The
antibiotics AT2433-A1 and
AT2433-B1 are two indolocarbazole diglycosides related to the
antitumor drug rebeccamycin known to stabilize
topoisomerase I-
DNA complexes. This structural analogy prompted us to explore the binding of four indolocarbazole diglycosides with
DNA and their capacity to interfere with the DNA cleavage-reunion reaction catalyzed by
topoisomerase I. The molecular basis of the drug interaction with
double-stranded DNA and with purified
chromatin, with particular emphasis on the role of the
carbohydrate moiety, was investigated by means of complementary spectroscopic techniques, including surface plasmon resonance and electric linear dichroism. We compared the
DNA binding properties, sequence recognition, and effects on
topoisomerase I-mediated
DNA relaxation and cleavage of
AT2433-A1 bearing a 2,4-dideoxy-4-methylamino-L-xylose residue, its dechlorinated analog
AT2433-B1, the diastereoisomer
iso-AT2433-B1 with an inverted aminosugar residue, and compounds 5H-indolo[2,3-a]pyrrolo[3,4-c]
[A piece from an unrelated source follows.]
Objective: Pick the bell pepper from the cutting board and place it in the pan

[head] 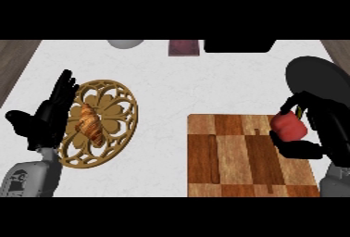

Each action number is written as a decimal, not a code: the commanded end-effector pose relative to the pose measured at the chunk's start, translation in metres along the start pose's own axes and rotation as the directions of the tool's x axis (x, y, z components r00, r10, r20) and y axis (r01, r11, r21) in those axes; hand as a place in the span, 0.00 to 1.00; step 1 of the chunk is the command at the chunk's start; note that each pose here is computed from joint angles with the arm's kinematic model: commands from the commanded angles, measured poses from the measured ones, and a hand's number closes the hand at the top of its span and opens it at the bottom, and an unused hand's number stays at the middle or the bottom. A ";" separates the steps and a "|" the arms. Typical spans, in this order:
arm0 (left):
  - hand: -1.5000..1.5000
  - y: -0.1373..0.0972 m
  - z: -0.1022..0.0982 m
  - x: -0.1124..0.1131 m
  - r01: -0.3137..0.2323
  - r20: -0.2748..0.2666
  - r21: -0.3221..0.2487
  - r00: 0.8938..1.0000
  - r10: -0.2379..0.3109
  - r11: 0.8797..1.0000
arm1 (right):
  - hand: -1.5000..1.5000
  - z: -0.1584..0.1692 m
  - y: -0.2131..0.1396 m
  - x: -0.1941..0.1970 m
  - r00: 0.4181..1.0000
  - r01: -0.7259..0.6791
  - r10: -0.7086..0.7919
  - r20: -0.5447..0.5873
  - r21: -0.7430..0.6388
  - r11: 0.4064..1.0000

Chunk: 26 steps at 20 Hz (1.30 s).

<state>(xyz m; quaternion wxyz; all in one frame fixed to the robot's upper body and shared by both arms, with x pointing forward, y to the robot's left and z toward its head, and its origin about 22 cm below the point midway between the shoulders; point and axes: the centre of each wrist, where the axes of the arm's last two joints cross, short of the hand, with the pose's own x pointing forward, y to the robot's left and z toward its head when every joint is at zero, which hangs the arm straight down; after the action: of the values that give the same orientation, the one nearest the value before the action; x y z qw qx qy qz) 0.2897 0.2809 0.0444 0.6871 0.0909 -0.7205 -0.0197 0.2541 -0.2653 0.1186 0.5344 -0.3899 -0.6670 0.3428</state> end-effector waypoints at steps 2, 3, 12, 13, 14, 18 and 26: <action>0.50 0.001 0.000 0.010 0.001 0.011 -0.003 1.000 -0.001 1.000 | 1.00 -0.023 -0.025 -0.038 0.967 0.241 -0.246 -0.061 -0.087 0.967; 0.50 0.005 0.002 0.016 0.006 0.009 -0.004 1.000 -0.006 1.000 | 1.00 -0.025 -0.026 -0.046 0.970 0.216 -0.229 -0.077 -0.141 0.966; 0.50 -0.022 -0.008 -0.002 0.007 0.021 -0.024 1.000 -0.006 1.000 | 1.00 -0.070 -0.063 -0.160 0.975 0.107 -0.144 -0.170 -0.213 0.971; 0.50 -0.004 -0.016 0.010 0.008 0.027 -0.019 1.000 -0.008 1.000 | 1.00 -0.082 -0.061 -0.157 0.978 0.070 -0.108 -0.181 -0.204 0.976; 0.50 -0.021 -0.007 0.010 -0.003 0.026 -0.043 1.000 0.005 0.999 | 1.00 -0.083 -0.062 -0.168 0.975 0.059 -0.103 -0.194 -0.219 0.974; 0.50 -0.024 -0.011 0.015 -0.019 0.041 -0.060 0.999 0.021 0.998 | 1.00 -0.081 -0.066 -0.190 0.970 -0.091 0.029 -0.239 -0.250 0.964; 0.50 -0.045 -0.013 0.016 -0.022 0.071 -0.096 0.997 0.029 0.995 | 1.00 -0.076 -0.048 -0.215 0.955 -0.101 0.013 -0.297 -0.285 0.953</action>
<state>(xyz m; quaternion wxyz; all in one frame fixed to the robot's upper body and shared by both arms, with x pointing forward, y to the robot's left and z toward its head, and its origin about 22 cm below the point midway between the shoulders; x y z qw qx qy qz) 0.3069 0.2507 0.0567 0.6705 0.0565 -0.7385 -0.0432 0.3460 -0.4735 0.0908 0.5521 -0.5218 -0.6172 0.2046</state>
carbazole-5,7(6H)-dione, 12-beta-D-glucopyranosyl-12,13-dihydro-6-methyl (JDC-108) and 5H-indolo[2,3-a]pyrrolo[3, 4-c]
carbazole-5,7(6H)-dione, 12-(6-O-alpha-D-galacto-pyranosyl-beta-D-glucopyranosyl)-12,13-dihydro-6-methyl (JDC-277) with an uncharged mono- and
disaccharide, respectively. The two
antibiotics AT2433-A1 and
AT2433-B1 proved to be highly cytotoxic to
leukemia cells and this may be a consequence of their tight intercalative binding to
DNA, preferentially into GC-rich sequences as inferred from
DNase I footprinting studies and surface plasmon resonance measurements. Like the diastereoisomer
iso-AT2433-B1, they have no inhibitory effect on
topoisomerase I, in contrast to the uncharged diglycoside JDC-277, which stimulates DNA cleavage by the
enzyme mainly at TG sites, as observed with
camptothecin. Cytotoxicity measurements with CEM and CEM/C2 human
leukemia cell lines sensitive and resistant to
camptothecin, respectively, also suggested that
topoisomerase I contributes, at least partially, to the mechanism of action of the neutral diglycoside JDC-277 but not to that of the cationic AT2433 compounds. Together, the results indicate that sequence-selective
DNA interaction and
topoisomerase I inhibition is controlled to a large extent by the stereochemistry of the diglycoside moiety.